▶ Your objective
Give back only one number: how many lines in the data below contain the word "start".

----------------

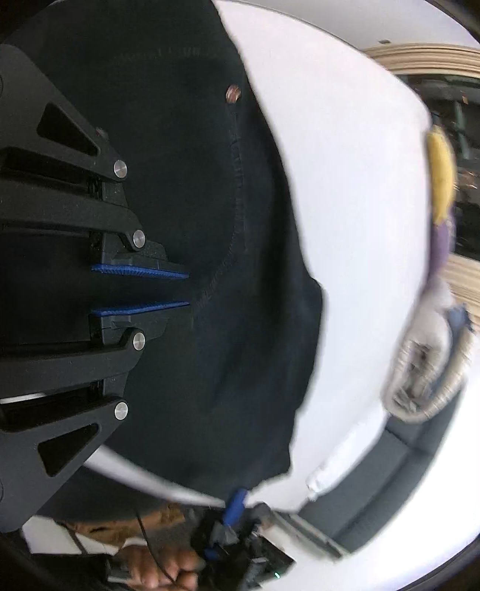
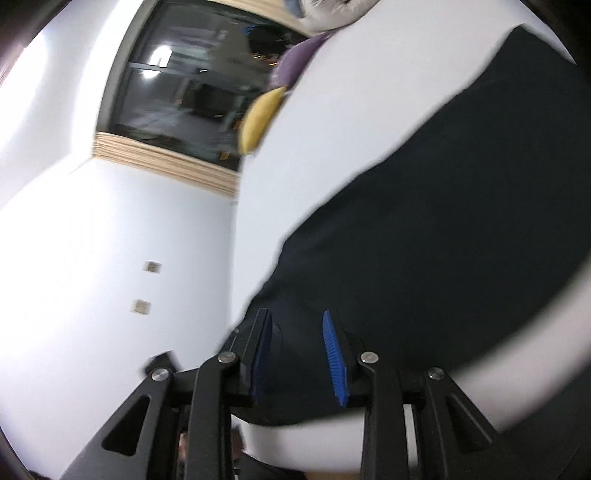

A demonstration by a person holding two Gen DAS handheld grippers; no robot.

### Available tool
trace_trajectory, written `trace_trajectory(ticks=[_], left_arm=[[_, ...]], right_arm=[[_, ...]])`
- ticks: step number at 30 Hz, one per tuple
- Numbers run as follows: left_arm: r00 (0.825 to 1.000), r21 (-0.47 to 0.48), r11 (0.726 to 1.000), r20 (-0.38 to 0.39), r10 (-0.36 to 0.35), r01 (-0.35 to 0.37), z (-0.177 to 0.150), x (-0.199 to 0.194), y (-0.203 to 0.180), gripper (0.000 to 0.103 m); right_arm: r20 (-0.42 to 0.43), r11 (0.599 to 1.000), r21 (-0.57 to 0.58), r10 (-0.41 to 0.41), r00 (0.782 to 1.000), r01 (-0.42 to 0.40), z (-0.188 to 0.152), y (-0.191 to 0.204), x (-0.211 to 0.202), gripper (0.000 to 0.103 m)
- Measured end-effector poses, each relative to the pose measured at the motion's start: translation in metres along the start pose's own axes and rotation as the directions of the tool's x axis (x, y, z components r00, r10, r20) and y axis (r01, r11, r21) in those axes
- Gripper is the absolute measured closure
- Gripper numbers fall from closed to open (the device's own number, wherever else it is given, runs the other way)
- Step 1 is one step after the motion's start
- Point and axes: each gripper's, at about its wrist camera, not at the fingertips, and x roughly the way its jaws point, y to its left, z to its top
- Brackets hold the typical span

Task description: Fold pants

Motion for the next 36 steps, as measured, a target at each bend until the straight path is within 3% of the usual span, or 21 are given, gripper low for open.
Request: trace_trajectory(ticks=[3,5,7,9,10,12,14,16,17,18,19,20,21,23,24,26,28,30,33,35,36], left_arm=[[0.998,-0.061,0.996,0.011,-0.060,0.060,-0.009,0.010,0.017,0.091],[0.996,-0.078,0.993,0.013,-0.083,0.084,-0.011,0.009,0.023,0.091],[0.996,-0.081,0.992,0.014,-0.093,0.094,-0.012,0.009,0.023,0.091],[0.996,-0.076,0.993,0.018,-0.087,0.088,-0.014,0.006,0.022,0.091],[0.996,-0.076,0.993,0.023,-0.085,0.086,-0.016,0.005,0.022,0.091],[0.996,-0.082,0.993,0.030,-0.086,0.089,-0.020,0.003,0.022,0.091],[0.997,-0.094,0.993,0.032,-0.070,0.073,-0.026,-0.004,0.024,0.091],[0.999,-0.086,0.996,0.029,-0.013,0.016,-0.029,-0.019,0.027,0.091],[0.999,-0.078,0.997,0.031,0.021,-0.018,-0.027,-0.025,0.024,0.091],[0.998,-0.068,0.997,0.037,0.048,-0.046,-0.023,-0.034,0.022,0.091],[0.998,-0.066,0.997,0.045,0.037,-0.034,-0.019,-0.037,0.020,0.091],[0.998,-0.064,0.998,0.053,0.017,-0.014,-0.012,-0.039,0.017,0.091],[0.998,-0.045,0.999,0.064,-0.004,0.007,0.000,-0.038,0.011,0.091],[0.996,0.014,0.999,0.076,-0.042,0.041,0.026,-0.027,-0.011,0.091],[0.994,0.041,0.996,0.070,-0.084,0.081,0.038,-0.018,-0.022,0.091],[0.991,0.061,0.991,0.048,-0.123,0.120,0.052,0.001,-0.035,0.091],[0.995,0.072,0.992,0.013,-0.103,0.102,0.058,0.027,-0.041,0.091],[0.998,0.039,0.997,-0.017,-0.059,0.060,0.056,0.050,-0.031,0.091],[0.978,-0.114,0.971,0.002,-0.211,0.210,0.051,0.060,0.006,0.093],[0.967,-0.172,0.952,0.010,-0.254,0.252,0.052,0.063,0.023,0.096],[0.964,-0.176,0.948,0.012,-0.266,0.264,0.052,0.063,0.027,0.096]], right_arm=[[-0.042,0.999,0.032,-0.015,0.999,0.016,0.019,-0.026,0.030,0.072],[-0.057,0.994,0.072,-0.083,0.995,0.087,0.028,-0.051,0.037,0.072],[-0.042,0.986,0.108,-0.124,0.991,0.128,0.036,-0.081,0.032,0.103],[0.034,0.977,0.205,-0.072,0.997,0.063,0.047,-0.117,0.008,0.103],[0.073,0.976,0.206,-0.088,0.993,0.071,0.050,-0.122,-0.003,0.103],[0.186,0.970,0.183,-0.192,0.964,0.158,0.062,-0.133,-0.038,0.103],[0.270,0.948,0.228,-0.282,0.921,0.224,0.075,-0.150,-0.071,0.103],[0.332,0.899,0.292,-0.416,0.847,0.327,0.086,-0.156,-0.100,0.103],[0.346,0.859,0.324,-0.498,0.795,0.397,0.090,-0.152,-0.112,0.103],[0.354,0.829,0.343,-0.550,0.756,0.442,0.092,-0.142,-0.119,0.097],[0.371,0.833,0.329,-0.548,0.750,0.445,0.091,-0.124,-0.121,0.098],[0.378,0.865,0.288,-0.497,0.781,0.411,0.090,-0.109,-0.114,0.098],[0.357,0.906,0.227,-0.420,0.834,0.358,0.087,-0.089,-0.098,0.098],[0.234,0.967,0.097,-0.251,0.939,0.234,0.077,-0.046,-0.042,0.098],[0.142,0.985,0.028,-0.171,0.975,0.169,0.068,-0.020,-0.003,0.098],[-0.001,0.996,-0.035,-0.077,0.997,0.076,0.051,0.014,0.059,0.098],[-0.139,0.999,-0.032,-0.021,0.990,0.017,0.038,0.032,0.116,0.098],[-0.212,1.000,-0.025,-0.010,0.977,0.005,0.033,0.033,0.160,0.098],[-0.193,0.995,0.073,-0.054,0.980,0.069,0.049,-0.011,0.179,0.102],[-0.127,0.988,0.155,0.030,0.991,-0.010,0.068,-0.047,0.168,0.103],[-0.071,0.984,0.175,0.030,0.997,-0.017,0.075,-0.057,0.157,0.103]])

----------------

▶ Written solution
2